In 2025, Palama filed a patent application with the Nigerian Patent Registry for a system she designed to audit and govern artificial intelligence in medical diagnostics. The invention, titled “System and Method for Auditing and Governing Artificial Intelligence in Medical Diagnostics through Bias Detection, Explainability, and Regulatory Compliance Frameworks,” proposes an integrated platform that performs three functions simultaneously. First, it detects bias across multiple dimensions in AI-generated diagnostic outputs, identifying whether an algorithm produces systematically different results based on patient demographics. Second, it provides hierarchical explainability, giving clinicians layered explanations of how an AI system arrived at a particular recommendation, from high-level summaries to detailed technical breakdowns. Third, it automates regulatory compliance verification, checking whether the AI system’s outputs and processes conform to the requirements of the FDA, the EU Medical Device Regulation, HIPAA, and Nigeria’s NDPR. No single tool currently on the market offers this combination of capabilities in an integrated system. If implemented, it would allow hospitals to adopt AI diagnostic tools with a level of oversight and accountability that does not currently exist in most clinical settings.

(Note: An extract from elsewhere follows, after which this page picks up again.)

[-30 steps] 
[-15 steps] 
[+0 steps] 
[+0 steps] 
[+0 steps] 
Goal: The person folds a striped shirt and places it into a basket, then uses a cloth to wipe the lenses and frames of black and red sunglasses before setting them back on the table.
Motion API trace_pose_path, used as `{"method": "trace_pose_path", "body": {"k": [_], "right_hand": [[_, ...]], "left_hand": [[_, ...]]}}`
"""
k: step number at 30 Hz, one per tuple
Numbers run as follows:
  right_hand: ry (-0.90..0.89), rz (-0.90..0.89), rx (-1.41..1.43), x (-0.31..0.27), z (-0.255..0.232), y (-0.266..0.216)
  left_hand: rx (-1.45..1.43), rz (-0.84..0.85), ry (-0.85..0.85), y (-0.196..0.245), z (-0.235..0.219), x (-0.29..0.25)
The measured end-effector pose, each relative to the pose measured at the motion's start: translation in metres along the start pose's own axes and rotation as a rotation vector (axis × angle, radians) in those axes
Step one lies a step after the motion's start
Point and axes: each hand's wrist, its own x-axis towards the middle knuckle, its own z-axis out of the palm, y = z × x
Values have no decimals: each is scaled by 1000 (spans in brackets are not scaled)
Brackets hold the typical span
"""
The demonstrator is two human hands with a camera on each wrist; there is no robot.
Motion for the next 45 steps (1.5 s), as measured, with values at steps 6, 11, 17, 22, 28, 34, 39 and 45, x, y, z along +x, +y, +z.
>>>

Palama’s second patent application addresses a different but equally pressing vulnerability. As genomic medicine expands, healthcare systems are generating and storing vast quantities of genetic data used for diagnosing hereditary conditions, tailoring treatments, and advancing research into rare diseases. This data is among the most sensitive information a hospital can hold, yet the cybersecurity frameworks protecting it were not designed for the scale or complexity of modern genomic databases. Palama’s invention, developed as a co-inventor, proposes an AI-governed cybersecurity framework that integrates predictive threat intelligence to anticipate attacks before they occur, intelligent access governance to control who can view and use genetic data and under what conditions, automated compliance monitoring to ensure ongoing adherence to data protection regulations, and secure collaborative research capabilities that allow institutions to share genomic data for research purposes without exposing it to unauthorised access. The framework is designed to support both the security and the scientific utility of genetic data, recognising that overly restrictive protections can impede the medical research that patients ultimately benefit from.

These inventions did not emerge in isolation. They are grounded in a substantial body of published research. Palama has authored more than ten peer-reviewed articles in international journals on topics including bias and transparency in clinical AI, the implementation of governance frameworks in hospital settings, regulatory fragmentation between HIPAA and FDA oversight, and the alignment of technical robustness with legal accountability in high-risk AI systems. Her research on evaluation harnesses for clinical large language models, which provides methods to quantify hallucination, bias, and the leakage of protected health information, earned the Best Research Paper Award from Well Testing Journal in 2025. She also serves as a peer reviewer for Scientific Reports, published by Springer Nature, and PLOS ONE. The patents, in other words, represent the applied extension of a research programme that has already been validated by the international scholarly community.

For Nigeria and much of Africa, where hospitals are beginning to adopt AI-assisted diagnostic tools often developed abroad, the questions Palama’s work addresses are not theoretical. They are immediate and practical. Who verifies that an AI tool trained on data from American or European patients produces safe results for African patients? Who ensures that the genetic data collected in a Lagos hospital is protected against breaches? Who audits the algorithms making recommendations that doctors rely on? The tools to answer these questions are still being built. Palama is among those building them.